[What this task involves]
How many of the lines in the material underneath include the string "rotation"? State the number only.

[Raw data]
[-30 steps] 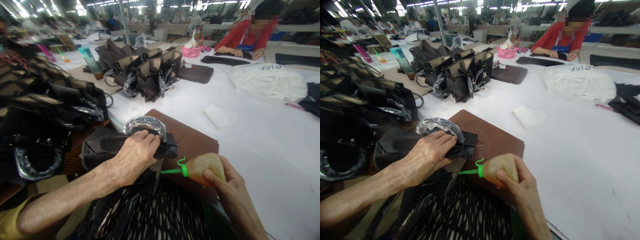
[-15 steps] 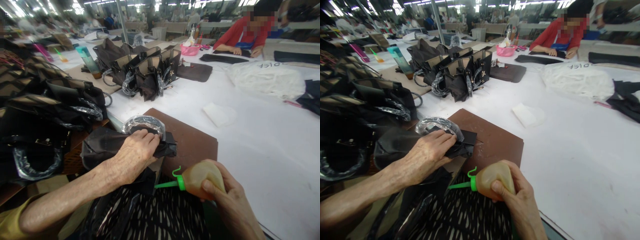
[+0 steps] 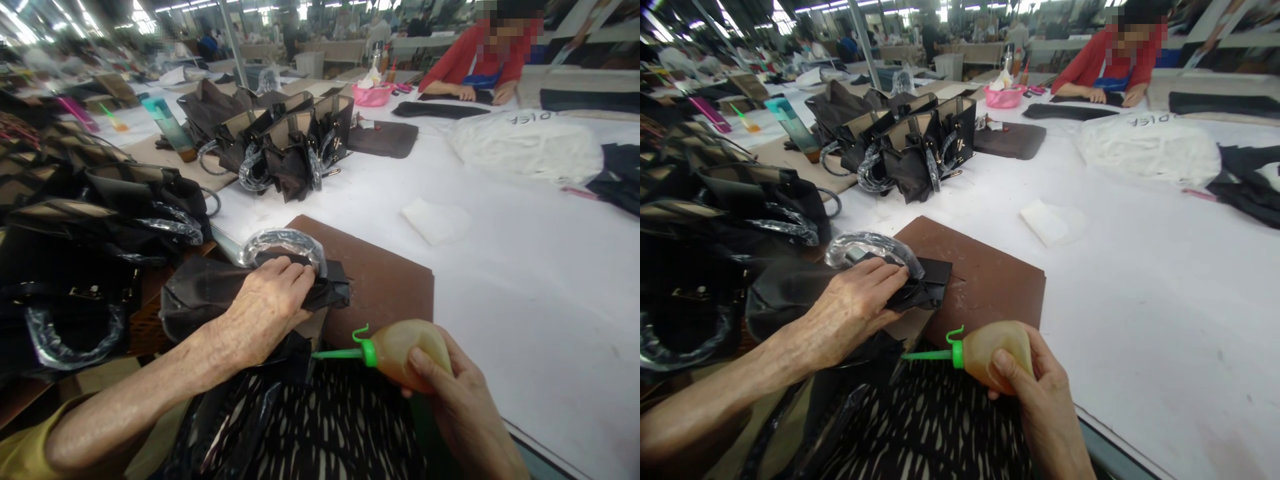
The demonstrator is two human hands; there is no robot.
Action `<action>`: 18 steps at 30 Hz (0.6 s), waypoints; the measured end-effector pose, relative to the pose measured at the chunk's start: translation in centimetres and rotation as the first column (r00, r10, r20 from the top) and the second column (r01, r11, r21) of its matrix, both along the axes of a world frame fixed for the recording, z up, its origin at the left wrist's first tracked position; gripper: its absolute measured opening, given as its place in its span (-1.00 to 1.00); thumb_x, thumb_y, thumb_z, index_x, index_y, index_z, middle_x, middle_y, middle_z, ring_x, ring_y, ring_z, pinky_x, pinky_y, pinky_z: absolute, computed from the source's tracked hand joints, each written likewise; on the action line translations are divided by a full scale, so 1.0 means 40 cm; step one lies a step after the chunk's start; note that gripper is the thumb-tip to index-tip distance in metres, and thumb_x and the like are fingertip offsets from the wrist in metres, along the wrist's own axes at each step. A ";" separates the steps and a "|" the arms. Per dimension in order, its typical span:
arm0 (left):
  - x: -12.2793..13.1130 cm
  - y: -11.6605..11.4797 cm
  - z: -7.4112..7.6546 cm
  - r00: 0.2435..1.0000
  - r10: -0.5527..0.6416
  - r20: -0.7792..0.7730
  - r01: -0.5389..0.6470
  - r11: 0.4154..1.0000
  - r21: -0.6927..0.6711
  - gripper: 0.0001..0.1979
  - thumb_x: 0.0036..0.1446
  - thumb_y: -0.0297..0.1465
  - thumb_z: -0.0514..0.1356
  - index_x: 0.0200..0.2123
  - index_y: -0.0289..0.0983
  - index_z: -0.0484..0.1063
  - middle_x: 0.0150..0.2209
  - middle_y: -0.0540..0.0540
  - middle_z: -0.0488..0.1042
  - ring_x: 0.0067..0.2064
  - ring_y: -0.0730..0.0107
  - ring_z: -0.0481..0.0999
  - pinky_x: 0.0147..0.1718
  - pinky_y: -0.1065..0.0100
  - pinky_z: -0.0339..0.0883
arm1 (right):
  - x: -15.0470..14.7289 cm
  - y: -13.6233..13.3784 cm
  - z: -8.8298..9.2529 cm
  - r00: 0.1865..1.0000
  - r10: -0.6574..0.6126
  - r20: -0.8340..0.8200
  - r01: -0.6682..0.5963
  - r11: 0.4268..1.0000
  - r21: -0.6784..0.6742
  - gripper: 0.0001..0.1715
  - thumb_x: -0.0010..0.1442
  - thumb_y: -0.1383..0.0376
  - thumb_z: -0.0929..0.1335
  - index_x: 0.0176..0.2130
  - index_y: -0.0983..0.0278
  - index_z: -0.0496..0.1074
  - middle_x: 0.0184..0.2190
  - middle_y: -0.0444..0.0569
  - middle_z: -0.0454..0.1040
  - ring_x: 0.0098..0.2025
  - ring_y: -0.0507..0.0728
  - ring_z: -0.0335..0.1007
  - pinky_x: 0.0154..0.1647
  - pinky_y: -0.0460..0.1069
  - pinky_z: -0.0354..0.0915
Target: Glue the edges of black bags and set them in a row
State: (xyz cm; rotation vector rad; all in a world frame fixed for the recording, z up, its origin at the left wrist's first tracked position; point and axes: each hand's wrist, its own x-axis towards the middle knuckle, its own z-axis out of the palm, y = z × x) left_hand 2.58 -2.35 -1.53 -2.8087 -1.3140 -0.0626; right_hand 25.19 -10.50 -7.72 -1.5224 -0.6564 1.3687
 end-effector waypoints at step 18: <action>0.000 0.004 0.002 1.000 0.015 -0.006 -0.015 1.000 -0.024 -0.67 0.02 -0.45 0.22 -0.12 -0.41 0.30 -0.24 -0.17 0.43 -0.18 0.14 0.35 -0.19 0.17 0.33 | -0.012 -0.032 0.028 0.999 0.039 0.038 -0.037 0.998 -0.044 -0.42 -0.14 0.00 0.43 -0.17 0.23 0.34 -0.48 -0.09 0.41 -0.50 0.14 0.29 -0.66 -0.08 0.24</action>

[Answer for the task]
2